Seisobs.core.Seisob then does the heavy lifting of taking many of these series that contain data for each line type and tries to fill the catalog structure. There are still some bumps here, and seisobs doesn't support all the different types of comment lines yet. At this point I am looking for some people that might understand nordic and quakeML formats better than I do to help expand the functionality.

## Gotchas
The s-file line that lists the phase and arrival time (nordic format, linetype 4) only has fields for station and component. The Obspy Pick class (obspy.core.event.Pick) has a waveform id (obspy.core.event.WaveformStreamID) that requires the network, station, location, and channel. Seisobs has several ways to deal with this, and tries each in this order:

1. Use the full nslc code if it is found in a comment line in the s-file. If more than one is found use the first.

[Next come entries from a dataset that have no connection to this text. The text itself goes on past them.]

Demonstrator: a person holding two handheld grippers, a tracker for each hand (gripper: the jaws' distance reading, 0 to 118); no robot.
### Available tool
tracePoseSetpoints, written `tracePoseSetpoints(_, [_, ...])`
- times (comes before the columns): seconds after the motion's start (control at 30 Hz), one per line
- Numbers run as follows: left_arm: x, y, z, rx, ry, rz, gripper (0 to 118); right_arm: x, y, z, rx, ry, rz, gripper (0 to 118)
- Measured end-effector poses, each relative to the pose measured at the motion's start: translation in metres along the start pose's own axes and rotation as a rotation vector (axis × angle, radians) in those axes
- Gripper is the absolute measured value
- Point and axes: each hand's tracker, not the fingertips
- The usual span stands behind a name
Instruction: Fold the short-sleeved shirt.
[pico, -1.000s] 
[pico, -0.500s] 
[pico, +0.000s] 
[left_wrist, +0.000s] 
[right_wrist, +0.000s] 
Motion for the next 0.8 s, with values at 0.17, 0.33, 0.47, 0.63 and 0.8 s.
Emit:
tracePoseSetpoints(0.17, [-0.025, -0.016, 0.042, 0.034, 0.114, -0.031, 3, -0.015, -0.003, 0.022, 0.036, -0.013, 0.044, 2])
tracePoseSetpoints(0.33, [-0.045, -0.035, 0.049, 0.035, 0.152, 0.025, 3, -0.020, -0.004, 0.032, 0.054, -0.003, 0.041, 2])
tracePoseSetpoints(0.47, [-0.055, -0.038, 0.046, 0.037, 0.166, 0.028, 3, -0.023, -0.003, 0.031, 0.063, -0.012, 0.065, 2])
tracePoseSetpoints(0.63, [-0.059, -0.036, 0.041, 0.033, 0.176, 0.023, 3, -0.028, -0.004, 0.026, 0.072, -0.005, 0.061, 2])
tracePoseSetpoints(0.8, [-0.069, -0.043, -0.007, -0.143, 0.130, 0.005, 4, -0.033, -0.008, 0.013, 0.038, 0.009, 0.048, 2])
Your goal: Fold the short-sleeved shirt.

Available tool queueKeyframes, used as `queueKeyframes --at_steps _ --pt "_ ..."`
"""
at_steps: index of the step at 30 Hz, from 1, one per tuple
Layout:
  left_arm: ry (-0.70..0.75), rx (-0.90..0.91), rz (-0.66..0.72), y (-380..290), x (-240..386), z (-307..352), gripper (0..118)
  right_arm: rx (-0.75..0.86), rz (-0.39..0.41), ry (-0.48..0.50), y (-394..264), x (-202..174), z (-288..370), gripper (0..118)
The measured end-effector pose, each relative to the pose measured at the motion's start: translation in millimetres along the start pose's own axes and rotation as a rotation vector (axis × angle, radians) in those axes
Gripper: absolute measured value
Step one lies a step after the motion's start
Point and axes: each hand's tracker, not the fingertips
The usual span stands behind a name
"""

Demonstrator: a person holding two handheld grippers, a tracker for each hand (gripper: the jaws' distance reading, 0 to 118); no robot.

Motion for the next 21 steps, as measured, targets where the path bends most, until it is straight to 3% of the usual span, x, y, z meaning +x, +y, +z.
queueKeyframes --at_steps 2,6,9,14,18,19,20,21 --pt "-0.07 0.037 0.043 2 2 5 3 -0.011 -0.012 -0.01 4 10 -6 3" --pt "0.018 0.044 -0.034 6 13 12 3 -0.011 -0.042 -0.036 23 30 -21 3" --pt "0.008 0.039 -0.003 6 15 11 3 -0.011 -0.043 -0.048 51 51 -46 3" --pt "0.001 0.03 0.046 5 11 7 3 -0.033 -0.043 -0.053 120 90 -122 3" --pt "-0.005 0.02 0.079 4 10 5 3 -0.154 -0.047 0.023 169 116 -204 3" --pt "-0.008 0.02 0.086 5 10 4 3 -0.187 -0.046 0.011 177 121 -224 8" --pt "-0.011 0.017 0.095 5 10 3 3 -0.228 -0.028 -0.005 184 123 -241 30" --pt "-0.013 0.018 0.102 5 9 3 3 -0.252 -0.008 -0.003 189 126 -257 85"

2. Use a station inventory (can be read from stationXML using obspy.read_inventory) and see if any of the stations match both the component and station. If more than one match then use the first. An Inventory object or path to such can be attached to the class upon instantiation using the

3. Load the waveform from the path in the line[type 6 lines using obspy.read, then see if any streams have IDs that could match. If more than one is found use the first.

4. Use the network code (default is 'UK' for unknown) and channel code (default is 'BH') that is set when creating the Seisob instance. This is a very bad option and only executed when all other methods fail. A user warning will also be raised if the Seisob instance has it verbose flag set to True.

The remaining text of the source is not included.